### Exercise instructions:
An exact repetition of the data below, without images, is the expected answer.

### Data block:
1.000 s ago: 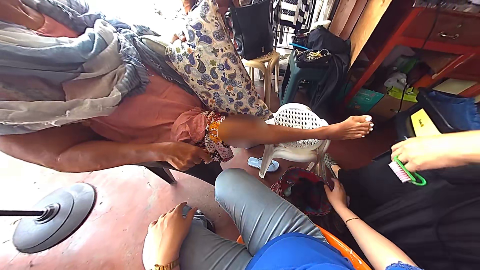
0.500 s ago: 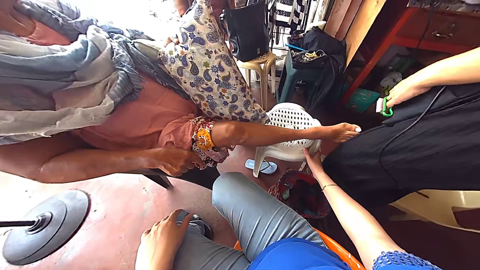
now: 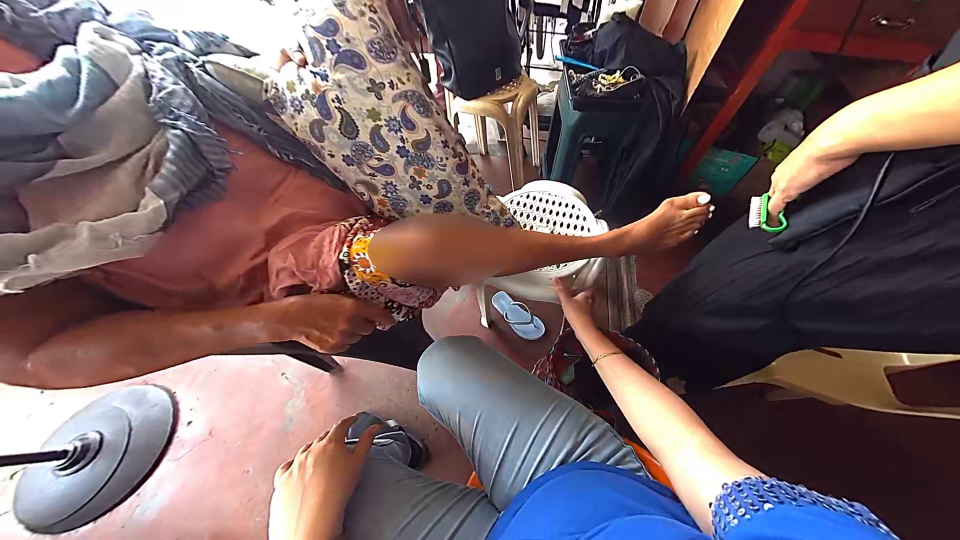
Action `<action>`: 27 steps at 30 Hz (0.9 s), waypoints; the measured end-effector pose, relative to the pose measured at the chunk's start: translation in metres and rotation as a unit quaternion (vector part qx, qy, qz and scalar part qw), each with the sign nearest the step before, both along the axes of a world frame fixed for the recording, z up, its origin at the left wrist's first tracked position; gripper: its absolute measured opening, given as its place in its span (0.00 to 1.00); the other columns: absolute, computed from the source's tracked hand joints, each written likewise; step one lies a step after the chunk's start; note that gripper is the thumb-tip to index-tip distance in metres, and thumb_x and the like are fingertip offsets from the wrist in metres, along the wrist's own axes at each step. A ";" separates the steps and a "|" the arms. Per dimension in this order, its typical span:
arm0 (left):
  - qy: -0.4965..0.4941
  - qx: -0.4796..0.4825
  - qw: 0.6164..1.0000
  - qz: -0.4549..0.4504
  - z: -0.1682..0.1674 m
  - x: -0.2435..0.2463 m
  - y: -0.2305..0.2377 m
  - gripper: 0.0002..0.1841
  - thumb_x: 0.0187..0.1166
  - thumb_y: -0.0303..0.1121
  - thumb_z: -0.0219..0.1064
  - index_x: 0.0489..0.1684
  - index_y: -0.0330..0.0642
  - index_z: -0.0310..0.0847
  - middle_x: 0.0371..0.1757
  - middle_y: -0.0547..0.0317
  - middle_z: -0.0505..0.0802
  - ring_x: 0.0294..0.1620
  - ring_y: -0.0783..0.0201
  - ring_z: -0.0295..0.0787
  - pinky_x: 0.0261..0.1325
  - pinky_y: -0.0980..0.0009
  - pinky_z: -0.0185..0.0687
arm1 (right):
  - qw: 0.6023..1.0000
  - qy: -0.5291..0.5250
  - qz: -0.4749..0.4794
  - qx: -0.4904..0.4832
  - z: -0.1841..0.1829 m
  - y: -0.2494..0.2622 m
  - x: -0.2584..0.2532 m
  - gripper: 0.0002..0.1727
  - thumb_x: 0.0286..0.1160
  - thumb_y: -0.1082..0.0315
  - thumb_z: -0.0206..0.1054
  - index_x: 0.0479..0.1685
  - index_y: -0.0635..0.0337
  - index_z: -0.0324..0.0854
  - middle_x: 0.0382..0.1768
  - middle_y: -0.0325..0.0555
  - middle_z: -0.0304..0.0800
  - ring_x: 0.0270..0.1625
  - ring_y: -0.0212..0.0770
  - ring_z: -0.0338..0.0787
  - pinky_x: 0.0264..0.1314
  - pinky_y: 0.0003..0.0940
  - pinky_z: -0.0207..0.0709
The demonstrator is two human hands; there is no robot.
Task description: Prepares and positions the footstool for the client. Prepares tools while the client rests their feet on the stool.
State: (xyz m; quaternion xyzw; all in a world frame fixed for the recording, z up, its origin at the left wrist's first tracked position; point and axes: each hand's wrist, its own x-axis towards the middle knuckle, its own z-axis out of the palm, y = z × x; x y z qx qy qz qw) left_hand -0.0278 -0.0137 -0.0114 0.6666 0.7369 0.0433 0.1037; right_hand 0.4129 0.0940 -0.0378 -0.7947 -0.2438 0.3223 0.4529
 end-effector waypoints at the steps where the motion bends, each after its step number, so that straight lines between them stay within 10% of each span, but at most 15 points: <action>1: 0.000 0.002 1.000 0.000 -0.001 -0.001 -0.001 0.24 0.78 0.54 0.69 0.60 0.44 0.91 0.52 0.37 0.95 0.59 0.31 0.89 0.65 0.23 0.68 | 1.000 -0.001 0.009 -0.005 0.001 -0.001 0.002 0.66 0.62 0.40 0.82 0.91 0.73 0.45 0.79 0.75 0.68 0.82 0.66 0.72 0.84 0.57 0.66; 15: -0.013 0.013 1.000 0.003 -0.006 -0.005 -0.005 0.24 0.78 0.54 0.70 0.61 0.45 0.90 0.53 0.39 0.95 0.60 0.32 0.89 0.67 0.25 0.68 | 0.988 -0.044 0.146 -0.037 0.001 -0.036 0.015 0.66 0.75 0.44 0.73 0.93 0.73 0.25 0.84 0.77 0.61 0.86 0.62 0.69 0.89 0.53 0.61; 22: -0.018 0.009 1.000 0.001 -0.007 -0.007 -0.003 0.26 0.78 0.56 0.68 0.61 0.46 0.90 0.55 0.39 0.95 0.62 0.32 0.89 0.68 0.24 0.67 | 0.882 -0.193 0.417 -0.103 0.021 -0.095 -0.011 0.44 0.77 0.41 0.69 0.84 0.65 0.70 0.81 0.65 0.74 0.85 0.62 0.71 0.88 0.62 0.59; 27: -0.019 0.009 1.000 -0.001 -0.005 -0.006 -0.004 0.26 0.78 0.56 0.68 0.61 0.45 0.90 0.55 0.38 0.94 0.62 0.31 0.88 0.68 0.23 0.66 | 0.816 -0.152 0.556 -0.045 0.052 -0.127 -0.069 0.46 0.79 0.35 0.63 0.89 0.59 0.64 0.86 0.58 0.69 0.91 0.52 0.64 0.95 0.61 0.41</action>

### Reply:
1.000 s ago: 
0.500 s ago: 
now: 
Action `<action>`: 27 steps at 30 Hz (0.9 s), waypoints; the measured end-effector pose, relative to the pose measured at the chunk's start: translation in metres and rotation as a unit quaternion (vector part qx, qy, qz and scalar part qw), each with the sign nearest the step before, both along the axes of a world frame fixed for the recording, z up, its origin at the left wrist's first tracked position; gripper: its absolute measured opening, given as its place in its span (0.00 to 1.00); the other columns: absolute, computed from the source's tracked hand joints, each written likewise; step one lies a step after the chunk's start; note that gripper is the thumb-tip to index-tip distance in metres, and thumb_x and the like are fingertip offsets from the wrist in metres, along the wrist's own axes at each step. A ";" separates the steps and a "|" the arms. Per dimension in this order, its typical span:
arm0 (left):
  - qy: -0.4965..0.4941
  - qx: -0.4796..0.4825
  - qw: 0.6164..1.0000
  - qz: -0.4549..0.4504
  - z: -0.1682..0.1674 m
  - x: -0.2435..0.2463 m
  - y: -0.2305..0.2377 m
  - gripper: 0.0002..0.1841
  - thumb_x: 0.0187..0.1166
  - thumb_y: -0.0303..0.1121
  - thumb_z: -0.0219..0.1064
  - index_x: 0.0489..0.1684
  - index_y: -0.0330..0.0642
  - index_z: -0.0310..0.0847
  - middle_x: 0.0371..0.1757
  - middle_y: -0.0547..0.0317
  - middle_z: -0.0505..0.0802
  - ring_x: 0.0294..0.1620
  - ring_y: -0.0783..0.0201
  - ring_z: -0.0295..0.0787
  - pinky_x: 0.0261..0.1325
  - pinky_y: -0.0980..0.0009
  - pinky_z: -0.0185..0.0687
arm1 (right):
  - qw: 0.6023..1.0000
  - qy: -0.5291..0.5250
  - qz: -0.4749..0.4794
  - qx: -0.4904..0.4832
  - z: -0.1841..0.1829 m
  - y: -0.2494..0.2622 m
  - x: -0.2584..0.2532 m
  - gripper: 0.0002..0.1727
  - thumb_x: 0.0286..0.1160
  - thumb_y: -0.1082..0.0315
  - thumb_z: -0.0206..0.1054
  - index_x: 0.0479..0.1685
  - index_y: -0.0635..0.0337
  - index_z: -0.0324..0.0854
  - middle_x: 0.0382..0.1768
  - middle_y: -0.0325..0.0555
  - middle_z: -0.0304..0.0800
  - ring_x: 0.0270..0.1625
  - ring_y: -0.0212..0.0770
  - ring_z: -0.0338..0.0787
  - pinky_x: 0.0264..0.1314
  - pinky_y: 0.0003..0.0940
  - pinky_z: -0.0207..0.0709
The demonstrator is two human hands; there is no robot.
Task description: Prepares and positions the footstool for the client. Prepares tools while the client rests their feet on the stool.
State: (xyz m; quaternion xyzw; all in a world frame fixed for the recording, z up, its origin at the left wrist's first tracked position; point and axes: each hand's wrist, its own x-axis towards the middle knuckle, its own z-axis out of the palm, y = z × x; x y z qx qy qz qw) left_hand -0.0278 -0.0137 -0.0114 0.6666 0.7369 0.0433 0.1037; right_hand 0.4129 0.0940 -0.0378 -0.7947 -0.2438 0.3223 0.4529
 end-effector waypoints at the steps where the motion bends, each after its step number, so that straight lines between them stay within 10% of each span, but at most 15 points: <action>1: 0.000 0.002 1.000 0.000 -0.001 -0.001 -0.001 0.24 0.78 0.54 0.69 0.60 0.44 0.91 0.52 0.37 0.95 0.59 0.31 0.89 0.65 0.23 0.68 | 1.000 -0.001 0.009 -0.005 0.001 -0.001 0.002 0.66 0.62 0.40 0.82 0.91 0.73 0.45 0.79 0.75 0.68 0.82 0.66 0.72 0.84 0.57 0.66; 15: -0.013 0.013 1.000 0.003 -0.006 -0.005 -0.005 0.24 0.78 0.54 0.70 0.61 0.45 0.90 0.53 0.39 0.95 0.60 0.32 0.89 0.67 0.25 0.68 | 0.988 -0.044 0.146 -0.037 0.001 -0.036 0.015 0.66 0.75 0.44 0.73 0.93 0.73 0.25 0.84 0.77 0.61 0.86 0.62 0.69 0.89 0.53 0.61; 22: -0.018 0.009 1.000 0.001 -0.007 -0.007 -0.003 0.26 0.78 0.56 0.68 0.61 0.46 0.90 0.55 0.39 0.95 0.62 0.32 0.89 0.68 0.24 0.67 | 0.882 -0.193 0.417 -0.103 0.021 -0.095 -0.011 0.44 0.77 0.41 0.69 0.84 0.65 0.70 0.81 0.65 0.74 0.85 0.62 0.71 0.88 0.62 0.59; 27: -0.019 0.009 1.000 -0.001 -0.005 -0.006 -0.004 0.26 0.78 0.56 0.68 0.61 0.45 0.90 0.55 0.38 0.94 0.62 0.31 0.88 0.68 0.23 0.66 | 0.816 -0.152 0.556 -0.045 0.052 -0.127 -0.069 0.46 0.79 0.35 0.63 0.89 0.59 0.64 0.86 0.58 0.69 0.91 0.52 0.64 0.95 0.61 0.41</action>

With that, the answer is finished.